Ranging from uncomfortable to downright unbearable, they can disrupt your day-to-day life.
Several types of headaches exist, with tension headaches being the most common. Cluster headaches are painful and happen in groups or “clusters,” while migraines are a moderate-to-severe type of headache.

Although many medications are targeted at relieving headache symptoms, a number of effective, natural treatments also exist

1. Try a Cold Pack:

If you have a migraine, place a cold pack on your forehead. Ice cubes wrapped in a towel, a bag of frozen peas, or even a cold shower may lessen the pain. Keep the compress on your head for 15 minutes, then take a break for 15 minutes.

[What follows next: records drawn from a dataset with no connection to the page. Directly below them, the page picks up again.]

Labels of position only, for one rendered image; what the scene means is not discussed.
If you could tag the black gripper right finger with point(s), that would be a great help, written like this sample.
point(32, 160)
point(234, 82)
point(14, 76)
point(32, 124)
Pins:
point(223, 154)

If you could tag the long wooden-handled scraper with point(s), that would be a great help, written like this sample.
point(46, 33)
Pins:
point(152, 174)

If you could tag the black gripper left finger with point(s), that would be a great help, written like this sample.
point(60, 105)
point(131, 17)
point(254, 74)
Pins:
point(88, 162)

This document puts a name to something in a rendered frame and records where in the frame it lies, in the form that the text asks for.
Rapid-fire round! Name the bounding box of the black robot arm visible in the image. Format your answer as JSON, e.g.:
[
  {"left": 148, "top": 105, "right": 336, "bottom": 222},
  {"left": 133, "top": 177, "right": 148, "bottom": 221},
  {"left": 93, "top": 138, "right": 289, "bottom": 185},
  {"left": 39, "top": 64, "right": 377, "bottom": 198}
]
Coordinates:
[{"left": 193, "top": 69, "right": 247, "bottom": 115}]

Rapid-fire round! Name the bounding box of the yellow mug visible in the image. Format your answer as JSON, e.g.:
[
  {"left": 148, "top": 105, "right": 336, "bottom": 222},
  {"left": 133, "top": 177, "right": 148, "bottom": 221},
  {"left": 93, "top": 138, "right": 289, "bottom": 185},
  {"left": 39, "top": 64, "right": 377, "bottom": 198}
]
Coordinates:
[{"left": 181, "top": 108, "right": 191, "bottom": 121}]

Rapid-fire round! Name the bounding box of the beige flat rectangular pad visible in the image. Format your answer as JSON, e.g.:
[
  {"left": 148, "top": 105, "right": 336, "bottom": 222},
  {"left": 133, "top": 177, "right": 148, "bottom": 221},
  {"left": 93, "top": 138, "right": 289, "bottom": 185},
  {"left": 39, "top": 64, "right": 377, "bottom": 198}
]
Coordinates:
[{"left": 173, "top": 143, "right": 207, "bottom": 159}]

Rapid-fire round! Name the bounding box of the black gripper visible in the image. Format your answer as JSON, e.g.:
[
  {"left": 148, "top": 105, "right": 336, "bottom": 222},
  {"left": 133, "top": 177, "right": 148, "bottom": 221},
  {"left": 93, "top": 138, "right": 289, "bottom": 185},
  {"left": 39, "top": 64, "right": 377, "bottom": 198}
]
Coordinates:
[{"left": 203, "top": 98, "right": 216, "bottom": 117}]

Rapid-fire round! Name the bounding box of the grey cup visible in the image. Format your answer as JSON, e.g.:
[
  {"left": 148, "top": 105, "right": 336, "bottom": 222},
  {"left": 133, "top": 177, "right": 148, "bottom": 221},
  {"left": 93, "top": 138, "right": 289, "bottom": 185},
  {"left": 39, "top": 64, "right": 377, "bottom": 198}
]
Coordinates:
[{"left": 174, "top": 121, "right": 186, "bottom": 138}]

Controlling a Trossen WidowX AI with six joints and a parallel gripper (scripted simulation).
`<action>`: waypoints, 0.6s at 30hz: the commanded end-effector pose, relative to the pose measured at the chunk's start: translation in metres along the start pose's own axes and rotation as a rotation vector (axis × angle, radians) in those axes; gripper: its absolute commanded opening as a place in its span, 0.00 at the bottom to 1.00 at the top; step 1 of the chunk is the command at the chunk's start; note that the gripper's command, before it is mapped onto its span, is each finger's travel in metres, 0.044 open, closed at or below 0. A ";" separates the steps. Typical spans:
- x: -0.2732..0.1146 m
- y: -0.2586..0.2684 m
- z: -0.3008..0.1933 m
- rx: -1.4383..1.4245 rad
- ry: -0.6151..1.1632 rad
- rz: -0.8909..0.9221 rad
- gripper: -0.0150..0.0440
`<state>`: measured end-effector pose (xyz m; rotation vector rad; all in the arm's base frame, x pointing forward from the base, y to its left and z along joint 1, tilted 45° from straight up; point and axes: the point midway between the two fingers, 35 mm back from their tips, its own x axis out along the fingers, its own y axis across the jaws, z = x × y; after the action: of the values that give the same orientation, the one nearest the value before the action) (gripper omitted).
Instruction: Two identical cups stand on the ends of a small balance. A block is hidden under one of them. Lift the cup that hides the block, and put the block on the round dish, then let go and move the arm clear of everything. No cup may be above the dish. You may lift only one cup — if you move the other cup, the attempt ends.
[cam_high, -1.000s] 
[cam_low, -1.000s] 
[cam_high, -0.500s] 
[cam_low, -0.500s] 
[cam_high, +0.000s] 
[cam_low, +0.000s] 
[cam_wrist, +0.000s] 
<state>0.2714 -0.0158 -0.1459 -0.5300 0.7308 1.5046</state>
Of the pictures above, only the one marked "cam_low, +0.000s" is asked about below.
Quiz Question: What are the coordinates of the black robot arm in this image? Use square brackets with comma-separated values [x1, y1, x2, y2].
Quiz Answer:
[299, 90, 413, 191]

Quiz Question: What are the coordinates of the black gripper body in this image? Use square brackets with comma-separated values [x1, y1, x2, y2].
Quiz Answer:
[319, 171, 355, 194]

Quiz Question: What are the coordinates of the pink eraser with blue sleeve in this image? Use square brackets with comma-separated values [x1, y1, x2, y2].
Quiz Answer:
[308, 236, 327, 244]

2. Ginger, The All-Rounder

Touted as an elixir for headaches, ginger is a home remedy for instant relief. It helps reduce inflammation of the blood vessels in the head, hence easing the pain. And since it stimulates digestion, it also helps quell the nausea which occurs during migraines.

Wondering how to use this miracle ingredient as a home remedy for headache? Steep ginger root for tea, or mix equal parts of ginger juice and lemon juice and drink up. You can consume this once or twice a day. You can also apply a paste of ginger powder and 2 tablespoons water on your forehead for a few minutes to provide quicker relief

3.Drink Water:

Inadequate hydration may lead you to develop a headache.
In fact, studies have demonstrated that chronic dehydration is a common cause of tension headaches and migraines

(1).Thankfully, drinking water has been shown to relieve headache symptoms in most dehydrated individuals within 30 minutes to three hours

(2).What’s more, being dehydrated can impair concentration and cause irritability, making your symptoms seem even worse.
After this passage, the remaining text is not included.